When she's not indulging in undersized lattes and McNuggets, Rhoads is often on her computer, checking in with friends from back home.

"I'd say we probably e-mail each other on a daily basis or G-chat on Google," former Penn teammate Monica Naltner said.

Naltner was exposed to the international game last October. While working for Macy's in her native Cincinnati, Naltner received news from her agent that a club team in Mozambique was looking for a player to fill out its roster for an upcoming 10-day tournament.

The following day, Naltner told Macy's she would need two weeks off. Three days after that, she was in the starting lineup for Ferroviario, one of 10 teams in the Africa Cup.
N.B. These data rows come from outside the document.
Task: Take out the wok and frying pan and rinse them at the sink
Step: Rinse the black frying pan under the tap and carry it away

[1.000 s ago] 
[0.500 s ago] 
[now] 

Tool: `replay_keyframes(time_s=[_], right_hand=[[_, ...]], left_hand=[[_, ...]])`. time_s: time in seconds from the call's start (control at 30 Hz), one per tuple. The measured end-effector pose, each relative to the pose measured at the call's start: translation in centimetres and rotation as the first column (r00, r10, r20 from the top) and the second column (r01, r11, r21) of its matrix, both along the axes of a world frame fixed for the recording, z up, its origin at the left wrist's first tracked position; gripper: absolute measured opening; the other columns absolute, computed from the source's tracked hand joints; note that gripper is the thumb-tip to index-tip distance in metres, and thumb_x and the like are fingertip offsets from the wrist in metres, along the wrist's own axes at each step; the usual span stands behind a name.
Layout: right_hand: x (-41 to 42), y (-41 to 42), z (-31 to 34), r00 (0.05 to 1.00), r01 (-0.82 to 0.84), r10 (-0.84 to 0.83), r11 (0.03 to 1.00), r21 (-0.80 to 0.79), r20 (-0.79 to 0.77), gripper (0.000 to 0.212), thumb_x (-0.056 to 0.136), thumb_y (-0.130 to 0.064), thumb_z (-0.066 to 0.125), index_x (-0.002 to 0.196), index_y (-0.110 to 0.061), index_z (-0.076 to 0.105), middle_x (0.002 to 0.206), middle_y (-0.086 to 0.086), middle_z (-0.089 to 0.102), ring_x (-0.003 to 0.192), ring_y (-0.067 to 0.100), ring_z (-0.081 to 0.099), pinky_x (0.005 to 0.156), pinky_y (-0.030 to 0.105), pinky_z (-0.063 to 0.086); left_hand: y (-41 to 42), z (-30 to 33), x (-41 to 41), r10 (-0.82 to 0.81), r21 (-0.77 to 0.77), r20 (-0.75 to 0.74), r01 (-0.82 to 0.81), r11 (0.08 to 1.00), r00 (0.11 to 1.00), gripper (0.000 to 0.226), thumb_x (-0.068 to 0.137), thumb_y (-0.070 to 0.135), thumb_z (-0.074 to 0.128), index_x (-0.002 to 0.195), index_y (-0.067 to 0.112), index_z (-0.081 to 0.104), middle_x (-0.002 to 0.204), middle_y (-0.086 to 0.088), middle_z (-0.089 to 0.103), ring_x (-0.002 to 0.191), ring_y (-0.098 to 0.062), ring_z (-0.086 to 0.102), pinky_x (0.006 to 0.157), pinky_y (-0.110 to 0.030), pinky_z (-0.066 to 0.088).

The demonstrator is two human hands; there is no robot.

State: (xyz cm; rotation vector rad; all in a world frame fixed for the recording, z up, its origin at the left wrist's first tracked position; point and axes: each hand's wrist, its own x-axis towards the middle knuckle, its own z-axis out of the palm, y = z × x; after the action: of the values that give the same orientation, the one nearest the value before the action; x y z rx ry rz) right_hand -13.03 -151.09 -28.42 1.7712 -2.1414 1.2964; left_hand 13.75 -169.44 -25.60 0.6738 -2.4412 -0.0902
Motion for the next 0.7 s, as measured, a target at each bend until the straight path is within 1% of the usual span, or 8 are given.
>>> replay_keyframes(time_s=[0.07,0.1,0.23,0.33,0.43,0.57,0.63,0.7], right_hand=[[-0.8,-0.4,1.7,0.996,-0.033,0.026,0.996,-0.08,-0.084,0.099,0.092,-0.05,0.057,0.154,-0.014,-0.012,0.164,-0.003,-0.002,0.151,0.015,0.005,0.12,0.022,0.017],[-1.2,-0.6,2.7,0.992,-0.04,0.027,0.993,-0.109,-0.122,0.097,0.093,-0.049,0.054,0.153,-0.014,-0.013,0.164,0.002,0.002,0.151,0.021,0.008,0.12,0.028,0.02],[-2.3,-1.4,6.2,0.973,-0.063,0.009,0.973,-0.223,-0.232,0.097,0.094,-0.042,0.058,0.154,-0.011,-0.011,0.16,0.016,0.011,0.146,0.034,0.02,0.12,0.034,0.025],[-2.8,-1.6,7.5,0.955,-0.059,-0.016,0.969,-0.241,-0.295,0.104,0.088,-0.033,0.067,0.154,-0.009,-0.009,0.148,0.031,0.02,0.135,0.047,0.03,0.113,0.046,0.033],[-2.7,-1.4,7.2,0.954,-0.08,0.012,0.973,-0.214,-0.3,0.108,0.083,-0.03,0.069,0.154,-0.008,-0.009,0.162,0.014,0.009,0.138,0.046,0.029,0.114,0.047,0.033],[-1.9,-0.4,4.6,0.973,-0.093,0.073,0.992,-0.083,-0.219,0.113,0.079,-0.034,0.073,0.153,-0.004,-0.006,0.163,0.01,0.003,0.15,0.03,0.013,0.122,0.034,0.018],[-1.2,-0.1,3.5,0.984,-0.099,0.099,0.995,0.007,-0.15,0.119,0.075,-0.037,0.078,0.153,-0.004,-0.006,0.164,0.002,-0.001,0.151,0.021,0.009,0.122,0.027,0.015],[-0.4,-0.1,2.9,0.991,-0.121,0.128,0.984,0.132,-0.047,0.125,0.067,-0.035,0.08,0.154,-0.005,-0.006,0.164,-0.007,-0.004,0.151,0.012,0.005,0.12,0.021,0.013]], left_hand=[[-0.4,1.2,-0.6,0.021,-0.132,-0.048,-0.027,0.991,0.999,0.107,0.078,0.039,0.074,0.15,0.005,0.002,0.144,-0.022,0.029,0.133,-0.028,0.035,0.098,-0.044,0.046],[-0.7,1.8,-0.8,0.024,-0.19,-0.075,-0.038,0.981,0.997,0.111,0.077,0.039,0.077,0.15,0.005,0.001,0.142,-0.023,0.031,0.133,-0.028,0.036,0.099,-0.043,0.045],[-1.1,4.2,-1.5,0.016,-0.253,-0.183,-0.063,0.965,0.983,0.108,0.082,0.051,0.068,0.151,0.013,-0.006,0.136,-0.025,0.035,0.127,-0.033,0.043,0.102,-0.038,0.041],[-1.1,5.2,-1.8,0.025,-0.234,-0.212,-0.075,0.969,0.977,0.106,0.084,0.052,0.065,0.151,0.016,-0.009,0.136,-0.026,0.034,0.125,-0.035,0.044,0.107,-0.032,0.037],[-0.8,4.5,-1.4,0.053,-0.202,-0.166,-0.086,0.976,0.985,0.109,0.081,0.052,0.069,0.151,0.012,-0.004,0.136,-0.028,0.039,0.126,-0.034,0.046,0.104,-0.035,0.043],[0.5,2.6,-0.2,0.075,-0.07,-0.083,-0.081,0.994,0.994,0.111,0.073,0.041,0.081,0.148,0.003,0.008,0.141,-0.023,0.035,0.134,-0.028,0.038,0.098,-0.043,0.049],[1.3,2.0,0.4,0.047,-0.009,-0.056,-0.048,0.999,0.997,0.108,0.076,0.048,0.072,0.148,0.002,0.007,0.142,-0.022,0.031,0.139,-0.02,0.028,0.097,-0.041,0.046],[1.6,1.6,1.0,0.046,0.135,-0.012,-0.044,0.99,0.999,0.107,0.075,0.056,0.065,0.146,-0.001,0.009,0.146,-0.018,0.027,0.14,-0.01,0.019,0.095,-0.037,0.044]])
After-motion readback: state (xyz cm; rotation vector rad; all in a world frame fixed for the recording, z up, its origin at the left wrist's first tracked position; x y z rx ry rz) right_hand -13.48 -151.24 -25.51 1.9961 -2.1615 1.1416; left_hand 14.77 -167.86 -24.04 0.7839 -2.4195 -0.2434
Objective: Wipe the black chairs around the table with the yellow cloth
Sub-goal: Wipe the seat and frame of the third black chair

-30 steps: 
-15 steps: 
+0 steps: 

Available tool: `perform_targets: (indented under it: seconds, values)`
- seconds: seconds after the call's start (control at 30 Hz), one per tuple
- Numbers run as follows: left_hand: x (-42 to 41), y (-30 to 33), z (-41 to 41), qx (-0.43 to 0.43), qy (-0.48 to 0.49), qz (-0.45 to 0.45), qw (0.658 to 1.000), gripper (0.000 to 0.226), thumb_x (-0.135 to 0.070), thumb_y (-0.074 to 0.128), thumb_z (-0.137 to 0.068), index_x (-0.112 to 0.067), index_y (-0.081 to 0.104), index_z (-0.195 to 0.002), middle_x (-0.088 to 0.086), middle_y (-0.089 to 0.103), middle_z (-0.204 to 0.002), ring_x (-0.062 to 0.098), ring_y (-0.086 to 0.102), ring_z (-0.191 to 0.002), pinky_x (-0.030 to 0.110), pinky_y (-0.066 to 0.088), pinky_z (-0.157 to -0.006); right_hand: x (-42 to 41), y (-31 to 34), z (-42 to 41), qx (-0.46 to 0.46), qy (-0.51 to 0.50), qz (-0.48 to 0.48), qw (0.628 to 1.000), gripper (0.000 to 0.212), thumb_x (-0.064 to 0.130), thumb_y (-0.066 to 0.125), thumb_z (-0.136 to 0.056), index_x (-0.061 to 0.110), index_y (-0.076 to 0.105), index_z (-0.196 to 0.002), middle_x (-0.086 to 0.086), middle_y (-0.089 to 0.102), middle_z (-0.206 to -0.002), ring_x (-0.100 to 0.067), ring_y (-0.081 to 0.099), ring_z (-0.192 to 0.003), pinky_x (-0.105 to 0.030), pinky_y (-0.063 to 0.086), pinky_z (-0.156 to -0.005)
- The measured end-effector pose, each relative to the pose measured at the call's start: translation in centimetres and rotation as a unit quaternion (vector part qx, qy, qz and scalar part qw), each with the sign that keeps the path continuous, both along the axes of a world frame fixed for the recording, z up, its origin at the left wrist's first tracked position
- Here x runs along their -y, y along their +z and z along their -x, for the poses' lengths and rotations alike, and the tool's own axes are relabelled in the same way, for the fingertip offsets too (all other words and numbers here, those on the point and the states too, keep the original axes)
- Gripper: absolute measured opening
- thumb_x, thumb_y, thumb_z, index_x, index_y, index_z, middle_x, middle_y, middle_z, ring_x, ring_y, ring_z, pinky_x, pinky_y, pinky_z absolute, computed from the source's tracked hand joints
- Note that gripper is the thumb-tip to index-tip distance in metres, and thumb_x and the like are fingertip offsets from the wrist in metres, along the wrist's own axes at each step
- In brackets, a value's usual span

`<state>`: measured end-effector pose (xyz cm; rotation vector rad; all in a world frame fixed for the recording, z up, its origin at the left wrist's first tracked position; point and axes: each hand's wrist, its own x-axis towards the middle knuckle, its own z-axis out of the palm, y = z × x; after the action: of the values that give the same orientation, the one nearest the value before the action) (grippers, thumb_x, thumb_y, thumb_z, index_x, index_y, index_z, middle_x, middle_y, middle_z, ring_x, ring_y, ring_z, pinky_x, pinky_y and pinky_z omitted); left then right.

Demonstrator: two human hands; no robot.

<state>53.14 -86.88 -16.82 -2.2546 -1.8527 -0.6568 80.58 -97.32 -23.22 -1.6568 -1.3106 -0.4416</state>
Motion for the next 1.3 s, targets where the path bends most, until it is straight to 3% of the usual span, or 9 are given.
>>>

En route to her squad's third-place finish in the tournament, Naltner learned many of the same lessons as Rhoads about the foreign brand of play.

"At Penn, we're taught fundamentals and the proper form in doing things," Naltner said. "In Africa, it's more free-style. Any way you can score, you score. A lot of our teams in the Ivy League were physical, but it's not really the physicality that there was in Maputo [the capital of Mozambique and host city of the tournament]. Fouls were not called as often."

Though she says she would be opened to the possibility of playing again, Naltner has no plans to suit up in the near future.

Rhoads, on the other hand, will spend her summer fielding offers from international clubs.

"I have an agent right now who works out of Germany, so she'll help me out, send my information to different coaches and see what kind of offers I get," she said. "I'd like to go somewhere else. I know I'm not going to get rich off of playing basketball. I'm using it more as an excuse to travel."